* [Work order]: Copy each line of the data below in which the word "carrying" can be found.
Records for this task below:
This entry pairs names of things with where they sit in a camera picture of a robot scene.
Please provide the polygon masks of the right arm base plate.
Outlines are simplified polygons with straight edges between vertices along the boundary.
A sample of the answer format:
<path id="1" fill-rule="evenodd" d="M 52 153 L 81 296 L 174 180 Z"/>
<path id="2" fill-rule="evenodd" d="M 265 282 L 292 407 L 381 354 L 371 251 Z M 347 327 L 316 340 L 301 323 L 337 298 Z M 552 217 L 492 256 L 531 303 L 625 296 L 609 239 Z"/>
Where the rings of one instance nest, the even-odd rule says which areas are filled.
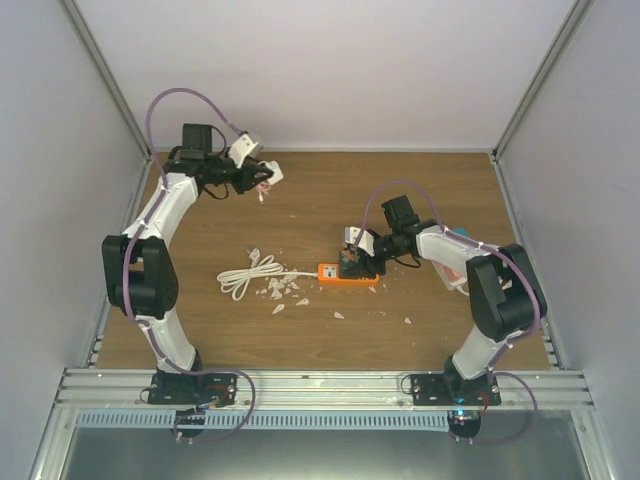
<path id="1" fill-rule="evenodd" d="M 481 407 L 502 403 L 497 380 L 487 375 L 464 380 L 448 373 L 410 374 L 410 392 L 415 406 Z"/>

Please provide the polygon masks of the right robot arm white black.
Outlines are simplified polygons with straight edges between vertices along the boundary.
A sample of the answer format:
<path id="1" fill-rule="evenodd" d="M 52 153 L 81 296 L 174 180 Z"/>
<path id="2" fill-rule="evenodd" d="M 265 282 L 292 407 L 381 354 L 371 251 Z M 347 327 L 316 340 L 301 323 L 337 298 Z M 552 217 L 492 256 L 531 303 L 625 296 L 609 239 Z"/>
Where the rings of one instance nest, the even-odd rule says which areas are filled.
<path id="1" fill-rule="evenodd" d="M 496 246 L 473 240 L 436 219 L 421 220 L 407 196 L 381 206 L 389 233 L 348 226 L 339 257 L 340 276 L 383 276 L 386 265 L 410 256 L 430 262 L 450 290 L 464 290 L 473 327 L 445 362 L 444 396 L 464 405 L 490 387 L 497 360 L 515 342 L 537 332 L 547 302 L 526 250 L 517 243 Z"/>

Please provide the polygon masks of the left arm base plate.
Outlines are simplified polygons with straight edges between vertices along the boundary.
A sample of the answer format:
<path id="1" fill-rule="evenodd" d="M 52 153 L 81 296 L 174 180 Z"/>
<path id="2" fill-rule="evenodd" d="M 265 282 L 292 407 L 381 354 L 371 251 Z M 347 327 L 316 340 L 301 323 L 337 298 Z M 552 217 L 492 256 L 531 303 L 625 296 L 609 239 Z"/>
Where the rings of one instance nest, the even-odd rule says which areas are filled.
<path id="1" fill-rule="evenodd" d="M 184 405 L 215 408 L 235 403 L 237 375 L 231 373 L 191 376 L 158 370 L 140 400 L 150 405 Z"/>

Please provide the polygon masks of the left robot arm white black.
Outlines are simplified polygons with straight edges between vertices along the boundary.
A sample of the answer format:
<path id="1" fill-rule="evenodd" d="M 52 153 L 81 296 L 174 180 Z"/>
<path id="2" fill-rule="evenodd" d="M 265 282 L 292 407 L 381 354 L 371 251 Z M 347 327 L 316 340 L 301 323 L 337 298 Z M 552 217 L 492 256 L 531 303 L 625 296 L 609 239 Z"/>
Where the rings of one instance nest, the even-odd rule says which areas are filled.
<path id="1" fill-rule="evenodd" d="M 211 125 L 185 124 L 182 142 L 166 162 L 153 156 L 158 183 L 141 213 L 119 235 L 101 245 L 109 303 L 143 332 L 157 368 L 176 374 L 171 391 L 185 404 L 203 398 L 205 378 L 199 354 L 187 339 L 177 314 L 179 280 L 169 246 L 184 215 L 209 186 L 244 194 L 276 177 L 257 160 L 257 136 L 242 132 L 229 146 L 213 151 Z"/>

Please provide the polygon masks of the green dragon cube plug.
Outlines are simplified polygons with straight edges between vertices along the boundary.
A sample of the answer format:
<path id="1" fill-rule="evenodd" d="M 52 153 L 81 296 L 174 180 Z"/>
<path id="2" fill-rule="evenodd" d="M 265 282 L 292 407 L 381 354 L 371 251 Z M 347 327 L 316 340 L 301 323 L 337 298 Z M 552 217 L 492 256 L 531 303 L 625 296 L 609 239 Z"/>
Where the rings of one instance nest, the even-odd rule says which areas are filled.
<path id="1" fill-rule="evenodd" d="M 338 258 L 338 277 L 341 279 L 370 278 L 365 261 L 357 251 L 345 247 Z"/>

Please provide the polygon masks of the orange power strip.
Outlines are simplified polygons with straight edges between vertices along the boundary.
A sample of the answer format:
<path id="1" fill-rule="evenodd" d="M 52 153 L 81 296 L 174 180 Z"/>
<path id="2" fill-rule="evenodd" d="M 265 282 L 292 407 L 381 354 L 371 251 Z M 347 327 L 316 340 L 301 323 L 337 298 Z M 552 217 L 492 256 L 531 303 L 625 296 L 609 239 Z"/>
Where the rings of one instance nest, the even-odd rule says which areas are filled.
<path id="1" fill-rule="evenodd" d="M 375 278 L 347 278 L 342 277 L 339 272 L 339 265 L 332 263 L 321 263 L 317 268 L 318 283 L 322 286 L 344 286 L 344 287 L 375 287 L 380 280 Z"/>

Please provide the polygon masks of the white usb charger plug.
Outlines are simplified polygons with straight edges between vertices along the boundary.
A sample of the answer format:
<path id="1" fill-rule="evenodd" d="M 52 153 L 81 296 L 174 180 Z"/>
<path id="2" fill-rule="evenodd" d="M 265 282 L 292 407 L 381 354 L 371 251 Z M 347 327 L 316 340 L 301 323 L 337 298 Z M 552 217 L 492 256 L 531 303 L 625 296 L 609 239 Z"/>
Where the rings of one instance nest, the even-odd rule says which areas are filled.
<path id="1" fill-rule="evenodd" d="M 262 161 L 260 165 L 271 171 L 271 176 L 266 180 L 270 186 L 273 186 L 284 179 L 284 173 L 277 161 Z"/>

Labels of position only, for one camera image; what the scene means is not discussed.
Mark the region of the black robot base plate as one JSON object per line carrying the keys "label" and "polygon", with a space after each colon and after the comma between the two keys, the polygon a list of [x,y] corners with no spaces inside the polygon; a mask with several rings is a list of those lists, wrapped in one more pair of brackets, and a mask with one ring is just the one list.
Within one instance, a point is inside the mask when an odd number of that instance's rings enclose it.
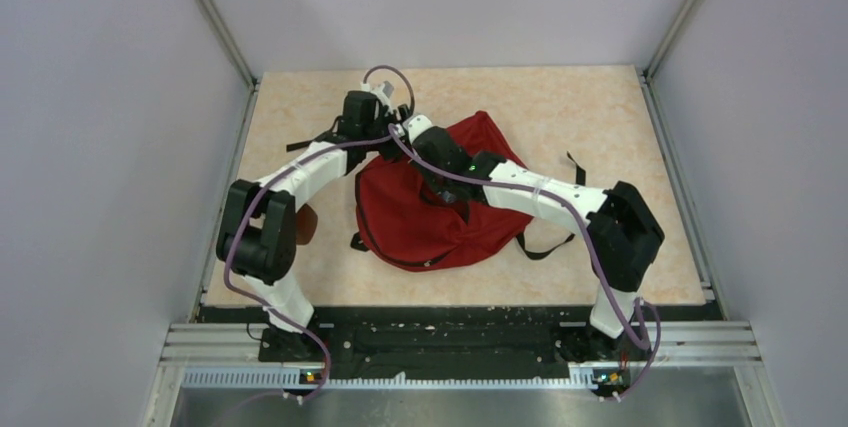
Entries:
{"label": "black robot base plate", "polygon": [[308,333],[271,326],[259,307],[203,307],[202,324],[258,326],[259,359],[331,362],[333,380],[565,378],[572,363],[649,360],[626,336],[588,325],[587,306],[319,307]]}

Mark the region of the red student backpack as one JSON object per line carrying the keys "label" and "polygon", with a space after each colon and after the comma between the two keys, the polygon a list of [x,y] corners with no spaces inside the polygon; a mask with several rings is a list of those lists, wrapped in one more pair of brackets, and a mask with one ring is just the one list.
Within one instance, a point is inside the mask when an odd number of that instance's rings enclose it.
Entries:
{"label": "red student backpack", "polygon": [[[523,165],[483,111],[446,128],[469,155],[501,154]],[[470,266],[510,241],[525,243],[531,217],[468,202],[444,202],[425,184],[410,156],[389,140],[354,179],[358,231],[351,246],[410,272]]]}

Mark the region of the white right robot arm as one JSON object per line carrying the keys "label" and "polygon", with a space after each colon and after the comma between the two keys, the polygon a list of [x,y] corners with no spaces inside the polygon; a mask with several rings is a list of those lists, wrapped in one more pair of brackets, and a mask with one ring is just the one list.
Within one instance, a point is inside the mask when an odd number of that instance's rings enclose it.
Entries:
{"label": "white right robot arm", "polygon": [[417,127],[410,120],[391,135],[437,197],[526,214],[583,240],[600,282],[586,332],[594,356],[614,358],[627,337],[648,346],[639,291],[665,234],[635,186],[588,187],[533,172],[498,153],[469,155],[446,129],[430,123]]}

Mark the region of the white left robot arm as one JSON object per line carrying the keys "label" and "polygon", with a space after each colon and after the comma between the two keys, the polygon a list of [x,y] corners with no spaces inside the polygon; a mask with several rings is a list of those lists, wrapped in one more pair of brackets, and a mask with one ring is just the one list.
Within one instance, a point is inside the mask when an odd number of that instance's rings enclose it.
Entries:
End of Records for this task.
* [Task answer]:
Mark the region of the black robot base plate as one JSON object per line carrying the keys "label" and "polygon", with a space after each colon and after the comma between the two keys, the polygon a list of [x,y] corners with no spaces inside the polygon; a mask with several rings is a list of those lists, wrapped in one more pair of brackets, and a mask with one ring is just the one list.
Mark the region of the red student backpack as one JSON object per line carrying the keys "label" and "polygon", with a space after each colon and after the comma between the two keys, the polygon a list of [x,y] corners with no spaces inside the polygon; a mask with several rings is a list of those lists, wrapped in one more pair of brackets, and a mask with one ring is just the one list.
Mark the region of the white right robot arm as one JSON object per line carrying the keys "label" and "polygon", with a space after each colon and after the comma between the two keys, the polygon a list of [x,y] corners with no spaces inside the polygon; a mask with several rings is a list of those lists, wrapped in one more pair of brackets, and a mask with one ring is just the one list.
Mark the region of the white left robot arm as one JSON object per line carrying the keys "label" and "polygon", with a space after each colon and after the comma between the two keys, the polygon a list of [x,y] corners with no spaces inside the polygon; a mask with several rings is a list of those lists, wrapped in one more pair of brackets, and a mask with one ring is just the one list.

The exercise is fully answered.